-- Brief --
Pictures aside, please retype the whole listing word for word.

-- Exercise data --
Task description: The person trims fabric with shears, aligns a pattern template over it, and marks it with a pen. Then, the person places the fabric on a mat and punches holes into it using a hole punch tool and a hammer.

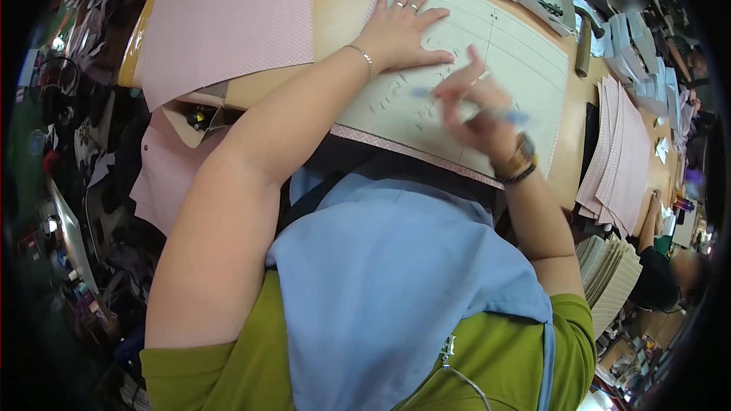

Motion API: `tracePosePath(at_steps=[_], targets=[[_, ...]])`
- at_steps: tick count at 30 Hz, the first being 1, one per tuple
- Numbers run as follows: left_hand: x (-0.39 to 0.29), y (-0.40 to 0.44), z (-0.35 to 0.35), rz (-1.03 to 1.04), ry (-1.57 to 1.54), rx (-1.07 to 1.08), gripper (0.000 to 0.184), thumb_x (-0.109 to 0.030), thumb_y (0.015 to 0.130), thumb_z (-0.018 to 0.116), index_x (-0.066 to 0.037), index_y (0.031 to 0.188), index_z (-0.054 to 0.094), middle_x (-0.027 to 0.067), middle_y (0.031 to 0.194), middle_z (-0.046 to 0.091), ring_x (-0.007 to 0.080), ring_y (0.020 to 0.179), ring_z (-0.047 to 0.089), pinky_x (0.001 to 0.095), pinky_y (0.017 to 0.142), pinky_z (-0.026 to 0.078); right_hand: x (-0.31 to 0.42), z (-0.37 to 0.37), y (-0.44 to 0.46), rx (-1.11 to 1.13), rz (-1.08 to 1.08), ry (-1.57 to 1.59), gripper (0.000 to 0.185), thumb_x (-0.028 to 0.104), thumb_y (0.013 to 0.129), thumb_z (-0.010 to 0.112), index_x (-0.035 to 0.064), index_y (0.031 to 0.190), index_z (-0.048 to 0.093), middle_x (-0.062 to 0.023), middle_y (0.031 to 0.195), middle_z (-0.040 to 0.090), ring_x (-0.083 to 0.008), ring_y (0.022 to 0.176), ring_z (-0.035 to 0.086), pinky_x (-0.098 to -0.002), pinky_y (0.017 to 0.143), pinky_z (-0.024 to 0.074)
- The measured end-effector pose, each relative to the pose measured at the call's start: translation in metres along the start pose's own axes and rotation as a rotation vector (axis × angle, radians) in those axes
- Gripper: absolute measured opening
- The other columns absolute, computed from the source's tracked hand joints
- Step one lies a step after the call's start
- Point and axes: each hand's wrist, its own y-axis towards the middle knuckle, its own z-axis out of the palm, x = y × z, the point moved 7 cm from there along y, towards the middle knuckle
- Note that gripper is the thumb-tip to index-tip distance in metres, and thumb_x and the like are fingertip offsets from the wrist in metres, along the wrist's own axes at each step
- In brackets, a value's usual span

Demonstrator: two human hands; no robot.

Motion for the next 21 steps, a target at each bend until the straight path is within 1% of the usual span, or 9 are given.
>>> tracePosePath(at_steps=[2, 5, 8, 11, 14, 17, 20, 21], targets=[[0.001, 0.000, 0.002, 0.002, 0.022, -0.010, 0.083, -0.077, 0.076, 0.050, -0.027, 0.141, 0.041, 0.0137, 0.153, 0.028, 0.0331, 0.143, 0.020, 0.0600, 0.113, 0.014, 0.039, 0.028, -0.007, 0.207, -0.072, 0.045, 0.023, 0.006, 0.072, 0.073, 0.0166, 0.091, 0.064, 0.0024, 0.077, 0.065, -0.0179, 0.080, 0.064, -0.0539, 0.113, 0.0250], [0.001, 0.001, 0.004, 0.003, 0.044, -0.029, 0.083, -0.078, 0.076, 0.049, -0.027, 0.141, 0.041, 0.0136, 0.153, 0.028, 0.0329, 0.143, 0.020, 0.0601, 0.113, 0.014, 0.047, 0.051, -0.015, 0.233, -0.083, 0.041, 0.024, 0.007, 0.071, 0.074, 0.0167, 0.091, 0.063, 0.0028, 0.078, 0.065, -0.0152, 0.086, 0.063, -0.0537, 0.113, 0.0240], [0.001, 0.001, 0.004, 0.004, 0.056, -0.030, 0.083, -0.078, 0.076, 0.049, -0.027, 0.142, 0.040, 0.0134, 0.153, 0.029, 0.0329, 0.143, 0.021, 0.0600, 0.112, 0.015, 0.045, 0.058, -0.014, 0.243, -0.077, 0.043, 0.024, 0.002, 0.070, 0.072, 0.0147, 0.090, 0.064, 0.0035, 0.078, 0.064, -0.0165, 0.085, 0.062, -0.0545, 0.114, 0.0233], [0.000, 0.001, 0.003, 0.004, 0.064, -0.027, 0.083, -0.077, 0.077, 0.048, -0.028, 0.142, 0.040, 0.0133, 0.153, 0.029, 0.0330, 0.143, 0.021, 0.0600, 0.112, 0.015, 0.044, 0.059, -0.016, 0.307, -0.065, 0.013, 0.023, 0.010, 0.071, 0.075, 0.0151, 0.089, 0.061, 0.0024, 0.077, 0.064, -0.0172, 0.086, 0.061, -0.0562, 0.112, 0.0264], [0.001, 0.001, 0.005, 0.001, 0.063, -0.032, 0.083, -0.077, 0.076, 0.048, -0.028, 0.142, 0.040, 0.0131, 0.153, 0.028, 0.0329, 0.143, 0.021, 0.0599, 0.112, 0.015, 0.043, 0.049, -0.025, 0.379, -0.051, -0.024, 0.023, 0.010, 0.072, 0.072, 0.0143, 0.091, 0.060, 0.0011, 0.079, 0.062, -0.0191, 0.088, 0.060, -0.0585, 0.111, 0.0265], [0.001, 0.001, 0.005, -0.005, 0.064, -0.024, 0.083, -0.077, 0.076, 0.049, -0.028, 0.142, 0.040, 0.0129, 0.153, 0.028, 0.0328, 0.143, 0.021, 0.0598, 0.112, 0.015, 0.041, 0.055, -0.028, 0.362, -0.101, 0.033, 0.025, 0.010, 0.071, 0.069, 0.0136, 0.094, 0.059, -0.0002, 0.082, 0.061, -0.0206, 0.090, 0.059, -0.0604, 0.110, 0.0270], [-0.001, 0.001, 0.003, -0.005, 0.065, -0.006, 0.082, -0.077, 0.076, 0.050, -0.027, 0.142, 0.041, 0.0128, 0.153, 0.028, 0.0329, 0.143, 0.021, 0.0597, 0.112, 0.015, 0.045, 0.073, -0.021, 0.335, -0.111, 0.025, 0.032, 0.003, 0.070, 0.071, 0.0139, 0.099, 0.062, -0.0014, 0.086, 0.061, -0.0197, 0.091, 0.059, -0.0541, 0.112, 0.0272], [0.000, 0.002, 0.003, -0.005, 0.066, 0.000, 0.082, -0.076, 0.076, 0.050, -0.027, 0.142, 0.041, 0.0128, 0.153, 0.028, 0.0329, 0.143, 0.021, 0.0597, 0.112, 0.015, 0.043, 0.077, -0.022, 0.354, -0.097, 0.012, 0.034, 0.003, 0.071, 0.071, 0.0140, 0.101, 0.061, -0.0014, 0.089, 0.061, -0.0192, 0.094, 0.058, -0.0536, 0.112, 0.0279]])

-- Task response --
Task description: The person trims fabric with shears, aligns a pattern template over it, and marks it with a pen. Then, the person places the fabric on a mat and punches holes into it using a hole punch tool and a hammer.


Motion API: `tracePosePath(at_steps=[_], targets=[[_, ...]])`
- at_steps: tick count at 30 Hz, the first being 1, one per tuple
- Numbers run as follows: left_hand: x (-0.39 to 0.29), y (-0.40 to 0.44), z (-0.35 to 0.35), rz (-1.03 to 1.04), ry (-1.57 to 1.54), rx (-1.07 to 1.08), gripper (0.000 to 0.184), thumb_x (-0.109 to 0.030), thumb_y (0.015 to 0.130), thumb_z (-0.018 to 0.116), index_x (-0.066 to 0.037), index_y (0.031 to 0.188), index_z (-0.054 to 0.094), middle_x (-0.027 to 0.067), middle_y (0.031 to 0.194), middle_z (-0.046 to 0.091), ring_x (-0.007 to 0.080), ring_y (0.020 to 0.179), ring_z (-0.047 to 0.089), pinky_x (0.001 to 0.095), pinky_y (0.017 to 0.142), pinky_z (-0.026 to 0.078); right_hand: x (-0.31 to 0.42), z (-0.37 to 0.37), y (-0.44 to 0.46), rx (-1.11 to 1.13), rz (-1.08 to 1.08), ry (-1.57 to 1.59), gripper (0.000 to 0.185), thumb_x (-0.028 to 0.104), thumb_y (0.013 to 0.129), thumb_z (-0.010 to 0.112), index_x (-0.035 to 0.064), index_y (0.031 to 0.190), index_z (-0.048 to 0.093), middle_x (-0.062 to 0.023), middle_y (0.031 to 0.195), middle_z (-0.040 to 0.090), ring_x (-0.083 to 0.008), ring_y (0.022 to 0.176), ring_z (-0.035 to 0.086), pinky_x (-0.098 to -0.002), pinky_y (0.017 to 0.143), pinky_z (-0.024 to 0.074)
- The measured end-effector pose, each relative to the pose measured at the call's start: translation in metres along the start pose's own axes and rotation as a rotation vector (axis × angle, radians) in those axes
- Gripper: absolute measured opening
- The other columns absolute, computed from the source's tracked hand joints
- Step one lies a step after the call's start
- Point and axes: each hand's wrist, its own y-axis towards the middle knuckle, its own z-axis out of the palm, x = y × z, the point moved 7 cm from there along y, towards the middle knuckle
- Note that gripper is the thumb-tip to index-tip distance in metres, and thumb_x and the like are fingertip offsets from the wrist in metres, along the wrist's own axes at each step
- In brackets, a value's usual span

Demonstrator: two human hands; no robot.

Motion for the next 21 steps, a target at each bend until the straight path is within 1% of the usual span, or 9 are given.
>>> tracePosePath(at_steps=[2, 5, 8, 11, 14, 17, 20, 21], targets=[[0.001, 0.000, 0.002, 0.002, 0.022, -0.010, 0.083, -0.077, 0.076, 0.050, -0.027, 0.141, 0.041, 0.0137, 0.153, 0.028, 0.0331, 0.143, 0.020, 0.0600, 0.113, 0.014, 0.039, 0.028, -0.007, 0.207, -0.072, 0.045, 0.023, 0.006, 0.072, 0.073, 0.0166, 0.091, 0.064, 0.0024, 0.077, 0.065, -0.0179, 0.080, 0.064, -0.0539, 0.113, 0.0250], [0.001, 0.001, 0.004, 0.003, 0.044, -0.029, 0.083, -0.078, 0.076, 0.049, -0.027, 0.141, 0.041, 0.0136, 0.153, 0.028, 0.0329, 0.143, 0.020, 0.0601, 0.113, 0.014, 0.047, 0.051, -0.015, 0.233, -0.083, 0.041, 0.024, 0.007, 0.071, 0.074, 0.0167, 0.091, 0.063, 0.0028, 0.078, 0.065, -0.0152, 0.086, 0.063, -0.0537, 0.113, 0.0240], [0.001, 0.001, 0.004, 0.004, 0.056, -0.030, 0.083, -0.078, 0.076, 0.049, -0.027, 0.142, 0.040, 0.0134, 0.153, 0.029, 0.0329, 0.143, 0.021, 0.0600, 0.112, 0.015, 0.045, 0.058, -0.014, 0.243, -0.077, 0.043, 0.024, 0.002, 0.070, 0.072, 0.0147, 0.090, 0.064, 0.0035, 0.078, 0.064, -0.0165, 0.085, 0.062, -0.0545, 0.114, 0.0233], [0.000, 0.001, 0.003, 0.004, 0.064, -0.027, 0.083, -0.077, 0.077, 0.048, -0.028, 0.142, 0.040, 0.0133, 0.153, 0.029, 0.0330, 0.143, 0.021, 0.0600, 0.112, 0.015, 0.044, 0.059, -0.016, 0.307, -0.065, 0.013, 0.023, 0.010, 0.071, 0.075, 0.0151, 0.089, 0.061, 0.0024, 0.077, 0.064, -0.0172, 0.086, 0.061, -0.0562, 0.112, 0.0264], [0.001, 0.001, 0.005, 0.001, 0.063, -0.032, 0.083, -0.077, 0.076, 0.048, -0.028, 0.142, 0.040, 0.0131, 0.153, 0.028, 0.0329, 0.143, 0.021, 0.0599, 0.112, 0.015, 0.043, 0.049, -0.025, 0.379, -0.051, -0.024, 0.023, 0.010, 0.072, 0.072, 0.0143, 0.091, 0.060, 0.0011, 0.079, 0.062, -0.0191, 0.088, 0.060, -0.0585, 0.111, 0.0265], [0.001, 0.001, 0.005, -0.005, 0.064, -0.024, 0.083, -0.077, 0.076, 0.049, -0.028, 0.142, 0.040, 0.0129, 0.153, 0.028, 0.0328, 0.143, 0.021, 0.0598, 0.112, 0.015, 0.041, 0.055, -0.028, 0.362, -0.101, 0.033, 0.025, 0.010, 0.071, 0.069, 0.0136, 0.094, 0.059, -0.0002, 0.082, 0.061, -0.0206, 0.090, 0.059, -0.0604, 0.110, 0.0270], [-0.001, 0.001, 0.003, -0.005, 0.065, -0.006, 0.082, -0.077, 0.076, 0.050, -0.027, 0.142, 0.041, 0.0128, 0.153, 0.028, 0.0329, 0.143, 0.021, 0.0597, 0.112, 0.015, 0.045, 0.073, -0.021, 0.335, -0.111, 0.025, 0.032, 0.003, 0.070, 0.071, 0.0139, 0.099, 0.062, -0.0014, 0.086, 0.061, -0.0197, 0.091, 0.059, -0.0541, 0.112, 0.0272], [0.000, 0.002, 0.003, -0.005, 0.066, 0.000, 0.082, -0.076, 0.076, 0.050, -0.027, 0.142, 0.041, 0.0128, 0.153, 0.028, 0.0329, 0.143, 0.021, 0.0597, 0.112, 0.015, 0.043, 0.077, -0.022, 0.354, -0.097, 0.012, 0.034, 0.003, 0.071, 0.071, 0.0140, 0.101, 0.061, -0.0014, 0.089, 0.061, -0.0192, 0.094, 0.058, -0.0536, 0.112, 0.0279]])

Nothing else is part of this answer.